Mars et AvrilReviewed By Jay Seaver
Posted 02/13/13 23:46:36
(Worth A Look)
SCREENED AT THE 2013 BOSTON SCI-FI FILM FEST: As much as I'm glad the Boston Sci-Fi Film Festival is getting a better class of movies, I kind of wish that the timing of "Mars et Avril" hitting the festival circuit and then having its regular release in Quebec was such that I could have seen it at Montreal's Fantasia Festival, because that would have been a hoot. It's elaborately oddball, and its quirk is distinctly French-Canadian, so while it's generally fun, I have to imagine that crowd would be especially into it.Jacob Obus (Jacques Languirand) is the toast of late-twenty-first-century Montreal, a 75-year-old jazz musician famous for the instruments he plays inspired by the female form. Those instruments are designed by Arthur Spaak (Paul Ahmarani) and built by Arthur's father Eugene (Robert Lepagee), and Jacob makes it a rule never to speak to the models. Avril (Caroline Dhavernas) has different ideas; the beautiful young photographer seduces both Jacob and Arthur. Not Eugene, though - he's gone virtual and spends his spare time trying to convince scientists that Mars is imaginary, willed into existence by the collective consciousness, which may present issues for the three "marsonautes" en route.

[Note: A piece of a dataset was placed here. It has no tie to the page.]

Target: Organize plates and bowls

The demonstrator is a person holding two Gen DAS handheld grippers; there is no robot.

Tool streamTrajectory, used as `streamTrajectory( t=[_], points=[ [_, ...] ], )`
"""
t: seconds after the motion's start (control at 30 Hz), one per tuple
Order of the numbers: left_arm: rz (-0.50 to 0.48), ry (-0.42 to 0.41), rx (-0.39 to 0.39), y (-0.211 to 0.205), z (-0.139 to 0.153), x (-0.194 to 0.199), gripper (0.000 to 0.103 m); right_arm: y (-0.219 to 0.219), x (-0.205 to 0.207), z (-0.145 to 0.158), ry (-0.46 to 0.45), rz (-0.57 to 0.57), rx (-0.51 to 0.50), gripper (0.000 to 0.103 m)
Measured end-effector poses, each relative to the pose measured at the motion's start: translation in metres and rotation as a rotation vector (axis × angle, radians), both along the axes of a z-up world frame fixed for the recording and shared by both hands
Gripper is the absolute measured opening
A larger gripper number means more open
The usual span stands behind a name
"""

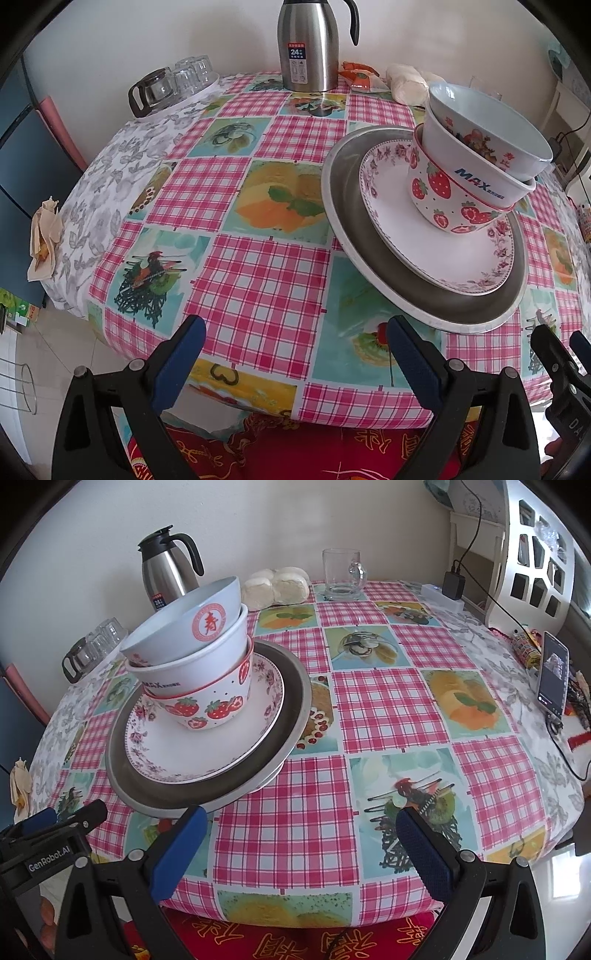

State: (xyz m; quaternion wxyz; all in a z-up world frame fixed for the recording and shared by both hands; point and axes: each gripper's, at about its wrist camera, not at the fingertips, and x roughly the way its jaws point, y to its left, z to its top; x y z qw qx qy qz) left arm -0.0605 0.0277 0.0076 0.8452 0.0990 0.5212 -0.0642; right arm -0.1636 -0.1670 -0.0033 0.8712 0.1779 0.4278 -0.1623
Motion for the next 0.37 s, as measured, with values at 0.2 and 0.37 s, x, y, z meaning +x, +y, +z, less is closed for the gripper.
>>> streamTrajectory(
  t=[0.2,0.37],
  points=[
    [0.003,-0.017,0.005,0.0011,0.0035,-0.0019,0.098,-0.0008,-0.0034,0.0013,-0.003,-0.003,-0.001,0.103],
    [0.006,-0.017,0.001,0.0014,0.0035,-0.0013,0.098,-0.0008,-0.0039,0.0018,-0.005,-0.007,0.000,0.103]
  ],
)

If nothing else, Mars et Avril is a blast to look at - co-writer/director Martin Villeneuve adapts his own graphic novel (which I believe is more fumetti than hand-drawn), and seems determined to fit every entertaining visual in that he can, no matter how absurd or unnecessary it is. So Eugene's head is a hologram, Jacob has amazing facial hair, and the club where he plays is made of glass and underwater. The setting is full of transformed and exaggerated landmarks, such as the pile of blocks built to house athletes during the 1976 Olympics now approaching skyscraper dimensions. The instruments seem like something out of a Jodorowsky/Moebius graphic novel. It's gaudy, bright eye candy more akin to The Fifth Element than any other sci-fi film.

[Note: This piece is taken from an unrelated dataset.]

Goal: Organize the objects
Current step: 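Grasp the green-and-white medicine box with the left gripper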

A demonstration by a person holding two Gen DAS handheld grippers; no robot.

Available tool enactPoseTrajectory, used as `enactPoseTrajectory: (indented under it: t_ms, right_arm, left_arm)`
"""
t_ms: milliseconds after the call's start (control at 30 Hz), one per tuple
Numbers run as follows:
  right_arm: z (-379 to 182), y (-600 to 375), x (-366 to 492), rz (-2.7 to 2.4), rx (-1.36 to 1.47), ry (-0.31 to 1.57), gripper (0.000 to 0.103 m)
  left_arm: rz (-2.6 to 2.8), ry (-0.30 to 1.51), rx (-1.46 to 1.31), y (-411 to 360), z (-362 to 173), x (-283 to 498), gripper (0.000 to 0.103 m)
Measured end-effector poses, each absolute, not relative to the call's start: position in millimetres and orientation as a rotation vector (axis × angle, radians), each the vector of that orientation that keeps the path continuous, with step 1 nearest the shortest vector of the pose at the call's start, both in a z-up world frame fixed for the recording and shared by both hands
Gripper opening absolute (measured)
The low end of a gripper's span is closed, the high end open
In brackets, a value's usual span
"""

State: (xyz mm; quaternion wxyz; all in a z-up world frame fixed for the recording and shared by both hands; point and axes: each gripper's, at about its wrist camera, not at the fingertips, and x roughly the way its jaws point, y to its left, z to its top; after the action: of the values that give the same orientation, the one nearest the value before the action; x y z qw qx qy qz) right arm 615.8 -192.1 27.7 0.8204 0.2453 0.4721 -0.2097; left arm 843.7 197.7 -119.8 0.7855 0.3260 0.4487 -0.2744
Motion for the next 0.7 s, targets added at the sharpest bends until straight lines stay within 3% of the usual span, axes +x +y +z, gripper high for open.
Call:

The plot is somewhat wispy, with Villeneuve spending much of the movie developing his world and only really introducing a problem to be solved soon before setting out to solve it - and even then, he sets the third act conflict up with funny bits as opposed to dramatic pronouncements and foreshadowing of imminent doom. There's a fair amount of clever stuff underneath the light-hearted exterior, though: The film pokes at celebrity culture, as well as the rather literal objectification of women that Obus's instruments represent. Eugene's choice of a post-human existence isn't the center of the story, but it's given enough thought to be a real and believable part of the characters.
Those characters are a little less colorful than the movie's visuals, but they're still nicely drawn. Paul Ahmarani is the most obviously impressive as Arthur; he's obviously lovestruck while still being a fairly dour fellow, resentful of how little credit he is given. Jacques Languirand is nearly as good, starting from an old man who knows he's the master of something and layering in embarrassment and rejuvenation. Caroline Dhavernas doesn't have quite so strong a character, but she gives Avril an impish charm that keeps the audience somewhat fond of her when she's treating Arthur pretty poorly. Robert Lepage generates an amusing arrogance as Eugene Spaak's head (it's Jean Asselin from the shoulders down, but their body language merges very well).All of this put together is a small, colorful delight - the funny bits come and go quickly enough to get their chuckles and not wear out their welcome, the whole thing is pretty, and the story that eventually gets told has some heft to it without ever losing sight of the film's goal of being entertaining. The Quebecois production doesn't have the same sort of polish as something from Hollywood, but it's had enough time spent on it to look and sound impressive. It's a special sort of quirk, but it certainly can make the audience smile.